+++ RECORDS TO PROCESS +++

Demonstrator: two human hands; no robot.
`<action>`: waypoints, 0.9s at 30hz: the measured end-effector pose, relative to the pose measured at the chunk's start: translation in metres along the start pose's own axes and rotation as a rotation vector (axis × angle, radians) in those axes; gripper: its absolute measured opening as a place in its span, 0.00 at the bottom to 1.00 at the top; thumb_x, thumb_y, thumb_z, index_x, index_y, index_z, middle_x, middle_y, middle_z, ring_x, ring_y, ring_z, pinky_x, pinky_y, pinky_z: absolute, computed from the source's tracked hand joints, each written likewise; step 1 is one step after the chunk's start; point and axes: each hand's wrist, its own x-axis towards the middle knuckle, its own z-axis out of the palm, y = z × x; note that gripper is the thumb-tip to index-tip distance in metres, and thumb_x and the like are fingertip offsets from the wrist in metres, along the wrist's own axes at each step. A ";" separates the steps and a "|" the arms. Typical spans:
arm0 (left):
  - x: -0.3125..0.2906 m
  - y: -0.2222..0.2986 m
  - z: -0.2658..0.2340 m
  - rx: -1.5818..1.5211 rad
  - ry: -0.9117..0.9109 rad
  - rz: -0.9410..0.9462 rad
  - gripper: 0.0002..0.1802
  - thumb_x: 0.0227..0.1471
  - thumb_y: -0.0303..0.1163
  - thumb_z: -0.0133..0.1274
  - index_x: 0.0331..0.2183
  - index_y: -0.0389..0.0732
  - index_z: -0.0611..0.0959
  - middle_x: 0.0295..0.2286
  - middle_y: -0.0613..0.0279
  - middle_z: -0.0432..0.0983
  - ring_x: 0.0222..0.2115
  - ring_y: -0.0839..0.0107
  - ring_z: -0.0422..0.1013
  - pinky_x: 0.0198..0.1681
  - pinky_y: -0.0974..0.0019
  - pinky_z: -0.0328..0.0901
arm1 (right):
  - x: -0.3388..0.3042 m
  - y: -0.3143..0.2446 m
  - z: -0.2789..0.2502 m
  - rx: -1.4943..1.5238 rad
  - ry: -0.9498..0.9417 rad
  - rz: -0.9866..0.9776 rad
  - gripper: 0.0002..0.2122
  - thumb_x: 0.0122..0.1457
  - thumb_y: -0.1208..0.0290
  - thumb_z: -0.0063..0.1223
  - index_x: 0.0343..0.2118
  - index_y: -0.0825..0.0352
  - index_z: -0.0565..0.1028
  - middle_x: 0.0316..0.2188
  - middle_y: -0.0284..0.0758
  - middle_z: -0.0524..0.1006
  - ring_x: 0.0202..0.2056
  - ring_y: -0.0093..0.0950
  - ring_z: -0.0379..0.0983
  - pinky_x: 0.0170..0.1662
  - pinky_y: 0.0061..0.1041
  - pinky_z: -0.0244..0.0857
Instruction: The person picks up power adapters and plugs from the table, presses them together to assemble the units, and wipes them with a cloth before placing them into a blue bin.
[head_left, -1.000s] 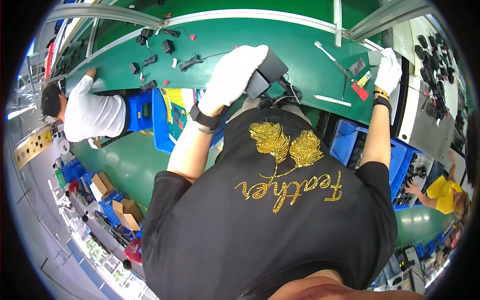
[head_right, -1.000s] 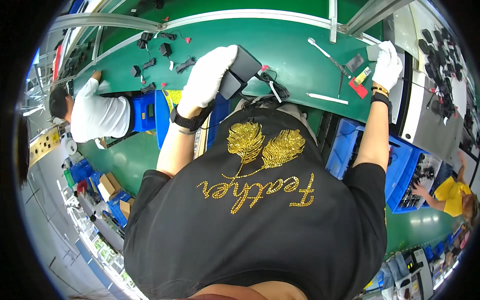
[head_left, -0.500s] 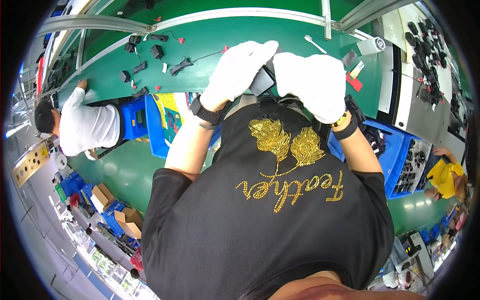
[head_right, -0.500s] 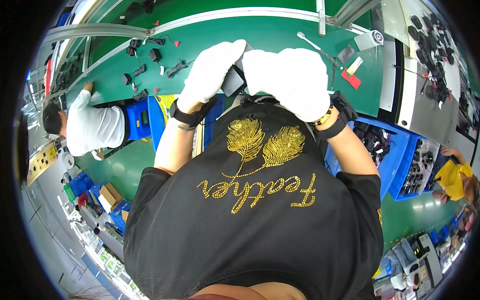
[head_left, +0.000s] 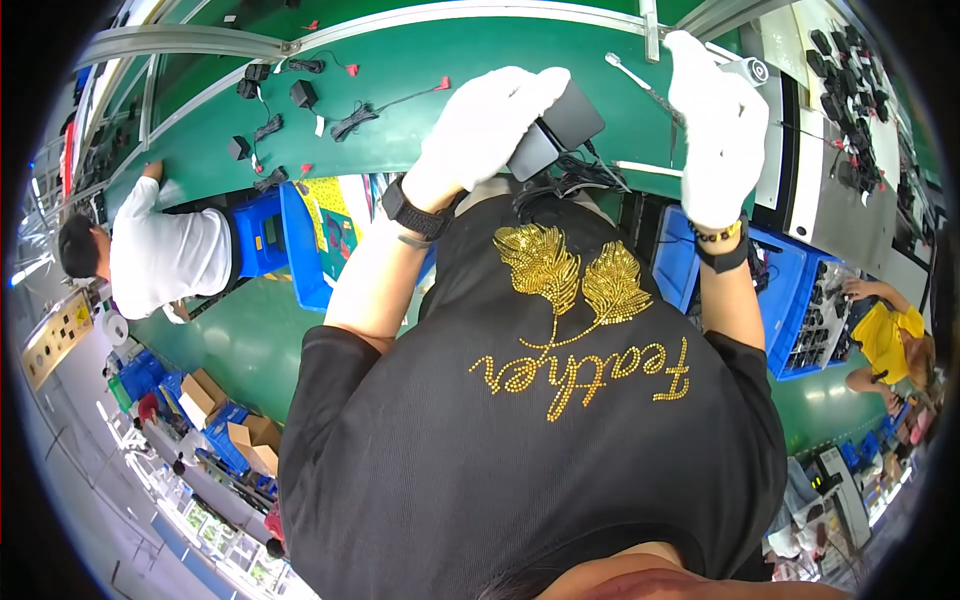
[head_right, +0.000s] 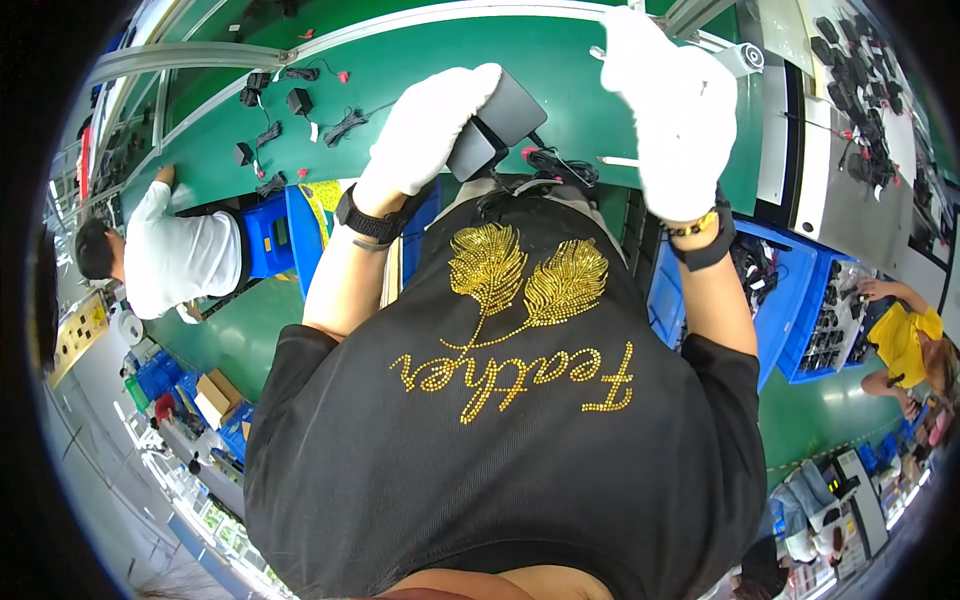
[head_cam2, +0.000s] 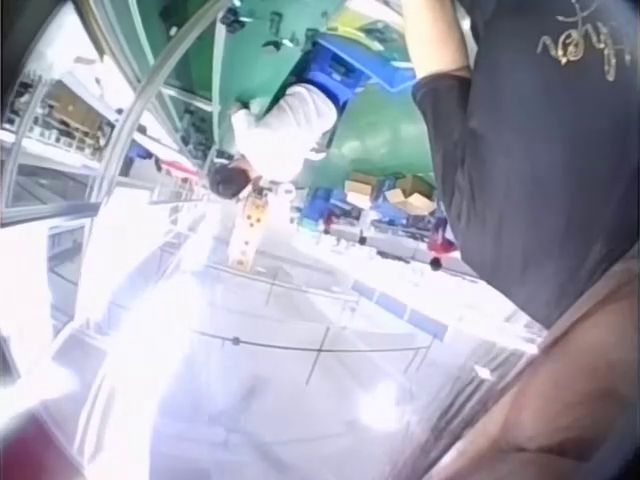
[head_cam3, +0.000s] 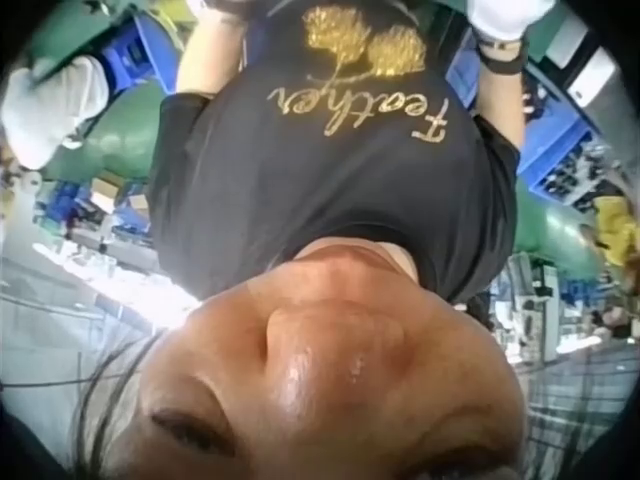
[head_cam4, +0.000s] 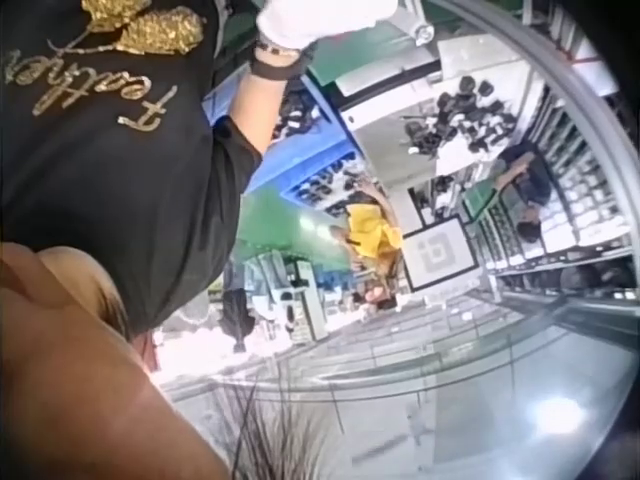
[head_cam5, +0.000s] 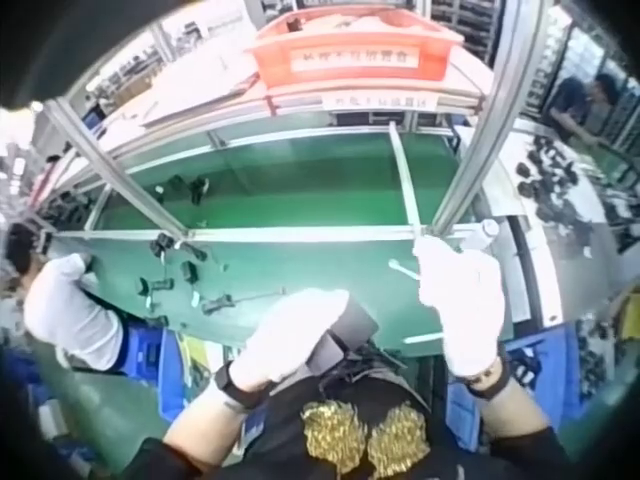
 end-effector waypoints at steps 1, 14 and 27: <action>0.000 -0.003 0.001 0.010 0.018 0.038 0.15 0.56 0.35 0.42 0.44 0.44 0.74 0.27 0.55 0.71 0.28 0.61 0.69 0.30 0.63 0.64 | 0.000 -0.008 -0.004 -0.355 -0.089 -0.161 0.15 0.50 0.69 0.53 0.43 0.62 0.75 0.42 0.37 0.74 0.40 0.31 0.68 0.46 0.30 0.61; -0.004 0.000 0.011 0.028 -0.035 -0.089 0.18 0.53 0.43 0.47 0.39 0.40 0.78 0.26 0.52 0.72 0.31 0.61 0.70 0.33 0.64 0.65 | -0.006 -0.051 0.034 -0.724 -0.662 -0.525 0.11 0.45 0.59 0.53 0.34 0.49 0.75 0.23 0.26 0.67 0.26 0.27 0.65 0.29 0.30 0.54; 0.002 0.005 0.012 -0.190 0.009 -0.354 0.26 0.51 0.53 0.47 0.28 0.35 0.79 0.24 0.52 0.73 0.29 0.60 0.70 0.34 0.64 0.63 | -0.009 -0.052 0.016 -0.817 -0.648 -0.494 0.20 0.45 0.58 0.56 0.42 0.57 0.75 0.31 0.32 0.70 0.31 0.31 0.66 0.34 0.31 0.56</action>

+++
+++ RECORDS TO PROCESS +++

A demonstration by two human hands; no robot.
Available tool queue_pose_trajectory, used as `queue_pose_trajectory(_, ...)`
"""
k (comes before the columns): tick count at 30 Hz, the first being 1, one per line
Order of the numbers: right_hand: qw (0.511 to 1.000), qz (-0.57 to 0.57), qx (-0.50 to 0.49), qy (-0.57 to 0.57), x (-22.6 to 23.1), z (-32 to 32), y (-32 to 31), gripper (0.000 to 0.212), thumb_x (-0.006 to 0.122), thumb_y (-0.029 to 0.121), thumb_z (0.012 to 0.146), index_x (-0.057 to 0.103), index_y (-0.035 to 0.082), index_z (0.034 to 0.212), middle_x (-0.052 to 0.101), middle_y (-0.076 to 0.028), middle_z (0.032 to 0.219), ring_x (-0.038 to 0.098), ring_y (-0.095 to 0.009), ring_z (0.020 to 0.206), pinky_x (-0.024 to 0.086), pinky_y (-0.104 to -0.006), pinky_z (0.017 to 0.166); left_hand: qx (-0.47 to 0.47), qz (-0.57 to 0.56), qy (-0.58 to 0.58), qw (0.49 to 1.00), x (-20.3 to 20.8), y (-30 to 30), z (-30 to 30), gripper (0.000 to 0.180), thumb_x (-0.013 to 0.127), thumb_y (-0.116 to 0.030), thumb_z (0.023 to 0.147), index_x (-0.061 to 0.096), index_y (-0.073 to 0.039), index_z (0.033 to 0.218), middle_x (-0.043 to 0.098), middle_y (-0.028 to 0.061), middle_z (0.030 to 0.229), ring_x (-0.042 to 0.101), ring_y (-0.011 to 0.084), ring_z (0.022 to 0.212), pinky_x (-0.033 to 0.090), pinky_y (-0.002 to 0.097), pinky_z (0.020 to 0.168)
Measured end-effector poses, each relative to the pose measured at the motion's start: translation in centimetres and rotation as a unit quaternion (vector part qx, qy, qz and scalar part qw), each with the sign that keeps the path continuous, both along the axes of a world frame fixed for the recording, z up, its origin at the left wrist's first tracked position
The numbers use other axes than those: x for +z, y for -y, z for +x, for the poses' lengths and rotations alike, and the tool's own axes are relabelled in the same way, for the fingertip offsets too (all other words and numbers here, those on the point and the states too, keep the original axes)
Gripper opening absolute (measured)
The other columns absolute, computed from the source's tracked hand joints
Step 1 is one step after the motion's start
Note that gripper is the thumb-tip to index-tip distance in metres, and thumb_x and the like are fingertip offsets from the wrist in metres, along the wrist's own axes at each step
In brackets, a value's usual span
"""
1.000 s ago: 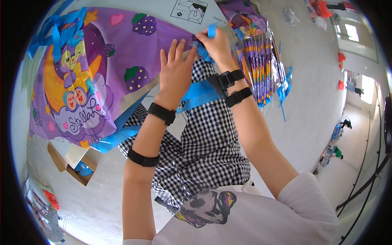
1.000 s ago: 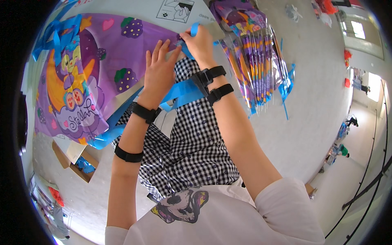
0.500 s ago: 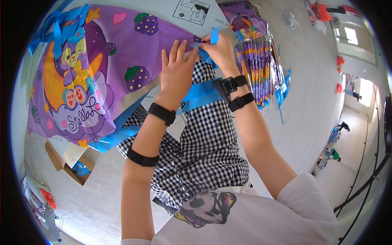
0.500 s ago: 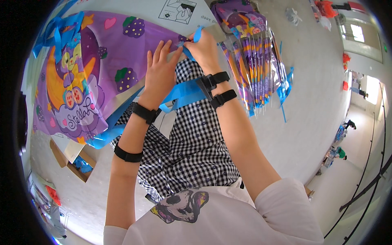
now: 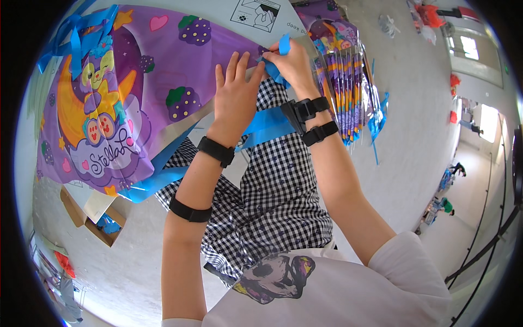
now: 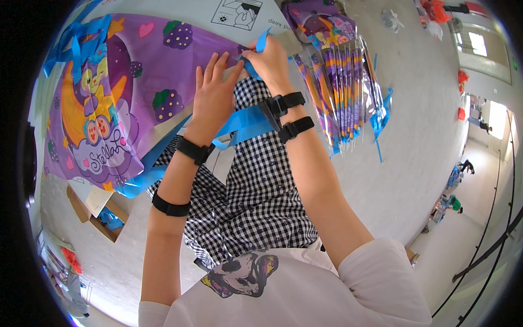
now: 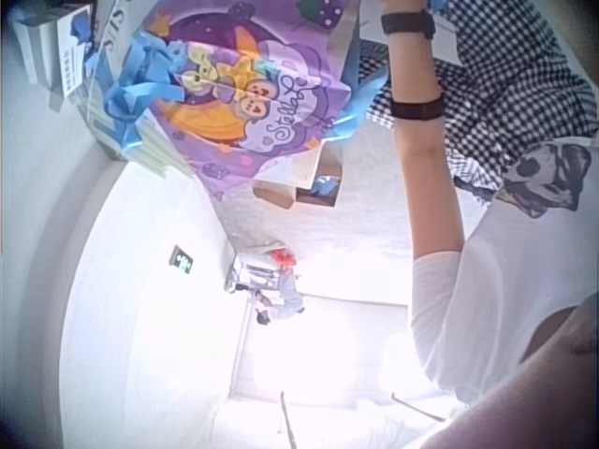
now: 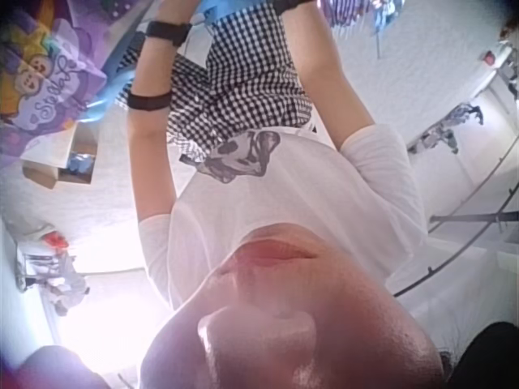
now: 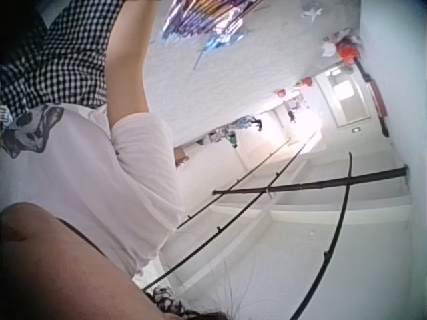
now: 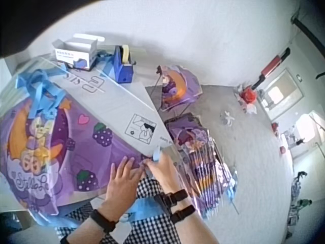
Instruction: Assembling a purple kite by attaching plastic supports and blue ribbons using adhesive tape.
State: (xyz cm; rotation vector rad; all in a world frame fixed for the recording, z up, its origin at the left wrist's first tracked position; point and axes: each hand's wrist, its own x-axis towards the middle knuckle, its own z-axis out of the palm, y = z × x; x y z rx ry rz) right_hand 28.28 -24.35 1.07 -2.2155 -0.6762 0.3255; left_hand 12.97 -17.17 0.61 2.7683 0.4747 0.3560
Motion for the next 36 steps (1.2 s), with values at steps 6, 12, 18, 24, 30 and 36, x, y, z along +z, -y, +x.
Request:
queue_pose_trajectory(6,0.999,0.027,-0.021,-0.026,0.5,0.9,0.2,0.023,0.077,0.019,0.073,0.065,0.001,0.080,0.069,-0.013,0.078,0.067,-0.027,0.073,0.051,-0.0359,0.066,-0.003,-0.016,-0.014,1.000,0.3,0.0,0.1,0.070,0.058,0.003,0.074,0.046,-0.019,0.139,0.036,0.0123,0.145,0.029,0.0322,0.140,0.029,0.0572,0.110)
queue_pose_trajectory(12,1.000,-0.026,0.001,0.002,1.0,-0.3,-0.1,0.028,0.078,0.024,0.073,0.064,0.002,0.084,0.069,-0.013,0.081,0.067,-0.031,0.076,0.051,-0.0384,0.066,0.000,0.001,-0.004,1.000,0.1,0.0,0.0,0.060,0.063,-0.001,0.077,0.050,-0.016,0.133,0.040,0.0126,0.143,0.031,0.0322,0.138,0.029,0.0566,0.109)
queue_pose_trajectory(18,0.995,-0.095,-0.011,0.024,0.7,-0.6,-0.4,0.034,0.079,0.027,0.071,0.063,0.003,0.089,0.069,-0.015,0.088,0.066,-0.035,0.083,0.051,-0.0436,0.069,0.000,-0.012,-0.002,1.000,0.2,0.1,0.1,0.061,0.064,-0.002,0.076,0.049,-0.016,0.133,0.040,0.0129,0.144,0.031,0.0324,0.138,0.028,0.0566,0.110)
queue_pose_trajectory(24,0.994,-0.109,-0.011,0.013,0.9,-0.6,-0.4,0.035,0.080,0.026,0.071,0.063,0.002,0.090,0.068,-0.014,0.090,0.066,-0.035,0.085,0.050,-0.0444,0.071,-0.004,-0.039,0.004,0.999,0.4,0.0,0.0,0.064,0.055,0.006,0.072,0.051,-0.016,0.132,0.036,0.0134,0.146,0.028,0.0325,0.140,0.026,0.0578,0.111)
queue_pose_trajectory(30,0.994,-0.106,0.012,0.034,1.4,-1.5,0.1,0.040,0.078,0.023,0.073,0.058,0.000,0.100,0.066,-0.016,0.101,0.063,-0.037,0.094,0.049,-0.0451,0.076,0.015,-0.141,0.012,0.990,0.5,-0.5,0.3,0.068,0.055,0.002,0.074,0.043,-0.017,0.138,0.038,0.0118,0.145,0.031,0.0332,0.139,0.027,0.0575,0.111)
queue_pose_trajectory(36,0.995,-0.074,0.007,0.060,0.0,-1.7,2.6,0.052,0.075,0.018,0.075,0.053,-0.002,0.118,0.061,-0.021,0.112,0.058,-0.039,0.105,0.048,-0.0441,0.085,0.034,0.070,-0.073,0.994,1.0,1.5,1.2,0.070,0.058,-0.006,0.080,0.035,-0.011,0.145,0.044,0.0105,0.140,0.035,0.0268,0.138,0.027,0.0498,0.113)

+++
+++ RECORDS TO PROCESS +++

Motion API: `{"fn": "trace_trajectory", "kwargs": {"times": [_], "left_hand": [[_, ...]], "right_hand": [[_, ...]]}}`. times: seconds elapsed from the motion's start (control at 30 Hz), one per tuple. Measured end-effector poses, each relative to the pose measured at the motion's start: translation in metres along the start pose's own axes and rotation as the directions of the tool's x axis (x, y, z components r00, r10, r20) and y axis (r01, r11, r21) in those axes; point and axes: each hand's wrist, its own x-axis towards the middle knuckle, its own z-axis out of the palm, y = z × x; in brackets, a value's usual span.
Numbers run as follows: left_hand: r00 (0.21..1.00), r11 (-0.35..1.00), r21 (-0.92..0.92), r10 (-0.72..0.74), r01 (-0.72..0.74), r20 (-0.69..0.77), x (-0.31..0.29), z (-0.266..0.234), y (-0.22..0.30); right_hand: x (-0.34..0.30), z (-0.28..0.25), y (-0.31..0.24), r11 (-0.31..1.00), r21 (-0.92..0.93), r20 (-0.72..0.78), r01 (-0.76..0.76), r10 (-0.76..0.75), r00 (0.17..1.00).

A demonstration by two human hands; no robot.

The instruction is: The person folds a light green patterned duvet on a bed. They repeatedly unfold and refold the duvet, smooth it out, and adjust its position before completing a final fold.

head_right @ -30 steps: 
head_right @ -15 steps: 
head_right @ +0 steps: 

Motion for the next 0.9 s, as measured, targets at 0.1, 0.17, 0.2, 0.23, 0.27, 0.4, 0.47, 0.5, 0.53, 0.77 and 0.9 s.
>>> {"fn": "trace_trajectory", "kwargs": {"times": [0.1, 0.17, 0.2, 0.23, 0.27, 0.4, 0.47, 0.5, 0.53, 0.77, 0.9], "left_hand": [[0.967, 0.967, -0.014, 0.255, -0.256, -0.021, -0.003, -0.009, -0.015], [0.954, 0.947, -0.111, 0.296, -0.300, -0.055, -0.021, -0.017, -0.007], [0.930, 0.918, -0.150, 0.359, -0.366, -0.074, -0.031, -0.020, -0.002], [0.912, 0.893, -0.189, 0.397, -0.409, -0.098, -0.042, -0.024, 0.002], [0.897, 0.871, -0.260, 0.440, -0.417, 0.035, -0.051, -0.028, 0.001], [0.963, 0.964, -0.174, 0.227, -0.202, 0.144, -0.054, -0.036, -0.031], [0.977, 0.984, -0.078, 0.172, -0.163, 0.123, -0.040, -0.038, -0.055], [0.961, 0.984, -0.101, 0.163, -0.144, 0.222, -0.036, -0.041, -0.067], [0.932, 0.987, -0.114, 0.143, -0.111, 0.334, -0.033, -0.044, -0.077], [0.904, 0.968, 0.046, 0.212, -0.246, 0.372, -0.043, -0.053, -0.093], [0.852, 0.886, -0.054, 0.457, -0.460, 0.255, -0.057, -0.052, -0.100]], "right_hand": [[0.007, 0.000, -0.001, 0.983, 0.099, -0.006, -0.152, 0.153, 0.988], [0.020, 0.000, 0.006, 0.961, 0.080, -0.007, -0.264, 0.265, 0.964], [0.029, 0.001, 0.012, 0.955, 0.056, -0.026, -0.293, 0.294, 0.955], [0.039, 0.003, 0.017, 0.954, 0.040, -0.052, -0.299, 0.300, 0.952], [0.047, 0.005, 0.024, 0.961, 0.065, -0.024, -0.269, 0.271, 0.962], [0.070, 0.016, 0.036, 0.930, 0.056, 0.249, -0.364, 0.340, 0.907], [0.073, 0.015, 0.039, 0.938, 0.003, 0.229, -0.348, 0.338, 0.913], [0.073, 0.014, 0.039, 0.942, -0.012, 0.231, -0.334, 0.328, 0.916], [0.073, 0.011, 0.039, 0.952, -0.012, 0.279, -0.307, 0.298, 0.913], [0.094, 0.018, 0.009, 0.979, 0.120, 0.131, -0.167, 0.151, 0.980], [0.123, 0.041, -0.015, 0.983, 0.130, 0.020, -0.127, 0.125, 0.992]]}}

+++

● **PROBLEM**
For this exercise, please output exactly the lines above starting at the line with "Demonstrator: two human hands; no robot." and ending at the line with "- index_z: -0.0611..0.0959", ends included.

● **ANSWER TO THE EXERCISE**
Demonstrator: two human hands; no robot.
`<action>`: waypoints, 0.9s at 30hz: the measured end-effector pose, relative to the pose measured at the chunk's start: translation in metres along the start pose's own axes and rotation as a rotation vector (axis × angle, radians) in those axes; gripper: its absolute measured opening as a place in its span, 0.00 at the bottom to 1.00 at the top; thumb_x, thumb_y, thumb_z, index_x, index_y, index_z, middle_x, middle_y, middle_z, ring_x, ring_y, ring_z, pinky_x, pinky_y, pinky_z: absolute, computed from the source's tracked hand joints, each written likewise; step 1 is one step after the chunk's start; point and axes: each hand's wrist, its own x-axis towards the middle knuckle, its own z-axis out of the palm, y = z × x; note that gripper is the thumb-tip to index-tip distance in metres, and thumb_x and the like are fingertip offsets from the wrist in metres, along the wrist's own axes at each step. A ";" separates the steps and a "|" the arms. Typical spans:
arm0 (left):
  - x: -0.3125..0.2906 m
  - y: -0.2222..0.2986 m
  - z: -0.2658..0.2340 m
  - rx: -1.5818..1.5211 rad
  - ry: -0.9117..0.9109 rad
  - rz: -0.9410..0.9462 rad
  - gripper: 0.0002..0.1802
  - thumb_x: 0.0227..0.1471
  - thumb_y: -0.0303..0.1163
  - thumb_z: -0.0133..0.1274
  - index_x: 0.0331..0.2183
  - index_y: -0.0389..0.0732
  - index_z: -0.0611..0.0959

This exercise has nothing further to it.